Le professeur Emsley a rappelé qu'avant d'arrêter le traitement, il faut d'abord déterminer clairement chez quels patients, comment et quand l'arrêter. En tant que médecins responsables, nous devrions recommander la poursuite du traitement médicamenteux. Toutefois, si le patient est décidé à arrêter le traitement, il est préférable que le clinicien soit impliqué et l'accompagne dans sa démarche.

References

  1. Gotfredsen DR, et al. Stability and development of psychotic symptoms and the use of antipsychotic medication - long-term follow-up. Psychol Med. 2017;47:2118-2129.
  2. Chen EY, et al. Maintenance treatment with quetiapine versus discontinuation after one year of treatment in patients with remitted first episode psychosis: randomised controlled trial. BMJ. 2010;341.
  3. Gitlin M, et al. Clinical outcome following neuroleptic discontinuation in patients with remitted recent-onset schizophrenia. Am J Psychiatry. 2001;158:1835-1842.

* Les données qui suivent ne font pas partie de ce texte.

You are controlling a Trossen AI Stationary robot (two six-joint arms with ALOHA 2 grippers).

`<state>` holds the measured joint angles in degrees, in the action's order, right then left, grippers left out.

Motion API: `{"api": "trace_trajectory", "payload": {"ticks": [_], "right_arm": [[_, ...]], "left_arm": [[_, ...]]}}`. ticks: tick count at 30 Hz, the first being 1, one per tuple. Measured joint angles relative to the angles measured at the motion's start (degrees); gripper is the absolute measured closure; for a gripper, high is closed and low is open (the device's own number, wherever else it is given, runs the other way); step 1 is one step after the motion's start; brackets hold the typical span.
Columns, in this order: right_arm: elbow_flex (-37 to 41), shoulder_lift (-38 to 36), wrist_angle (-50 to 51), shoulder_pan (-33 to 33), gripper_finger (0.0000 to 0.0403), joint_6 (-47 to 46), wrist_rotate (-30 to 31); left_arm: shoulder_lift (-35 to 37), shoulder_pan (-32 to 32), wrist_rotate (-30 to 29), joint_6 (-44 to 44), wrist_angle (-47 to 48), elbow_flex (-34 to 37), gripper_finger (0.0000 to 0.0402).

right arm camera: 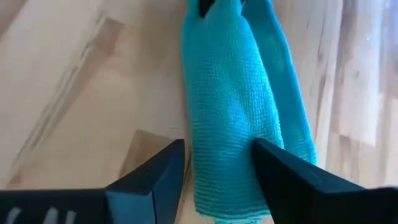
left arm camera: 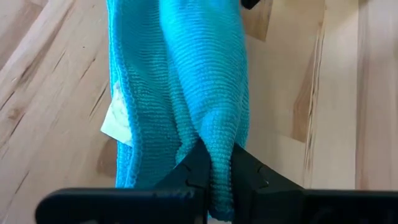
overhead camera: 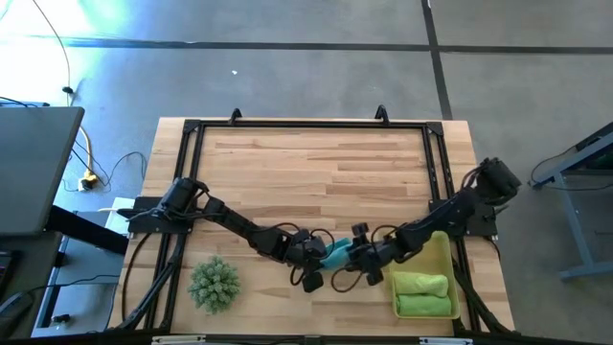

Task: Roll microfiber towels into tight, uniform cylinder then place into a basket
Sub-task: Roll the blue microfiber cloth

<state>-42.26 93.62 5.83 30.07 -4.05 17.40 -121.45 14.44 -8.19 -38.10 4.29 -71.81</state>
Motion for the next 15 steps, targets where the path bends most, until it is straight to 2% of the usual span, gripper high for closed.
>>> {"api": "trace_trajectory", "payload": {"ticks": [8, 12, 15], "right_arm": [[-0.11, 2.47, 0.02, -3.66, 0.0241, 1.53, -4.12], [-0.22, 3.09, 0.35, -4.63, 0.0254, 1.49, -5.71], [-0.22, 3.26, 0.24, -5.35, 0.0271, 0.91, -7.35]], "left_arm": [[1.28, 0.15, 1.06, 1.17, 0.07, 0.02, 0.0375], [1.58, 0.17, 1.22, 1.24, 0.35, 0.02, 0.0360], [2.06, 0.13, 3.75, 2.79, 1.65, 0.02, 0.0343]]}}
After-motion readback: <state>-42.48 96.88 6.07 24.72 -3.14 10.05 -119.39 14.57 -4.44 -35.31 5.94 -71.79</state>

  4. Emsley R, et al. Symptom recurrence following intermittent treatment in first-episode schizophrenia successfully treated for 2 years: a 3-year open-label clinical study. J Clin Psychiatry. 2012;73:e541-547. 
  5. Emsley R, et al. The evidence for illness progression after relapse in schizophrenia. Schizophr Res. 2013;148:117-121. 
  6. Wiersma D, et al. Natural Course of Schizophrenic Disorders: A 15-Year Follow-up of a Dutch Incidence Cohort. Schizophrenia Bulletin 1998;24:75–85.
  7. Emsley R. Guest editorial: Special issue on maintenance treatment in schizophrenia. Schizophr Res. 2020;225:1-3.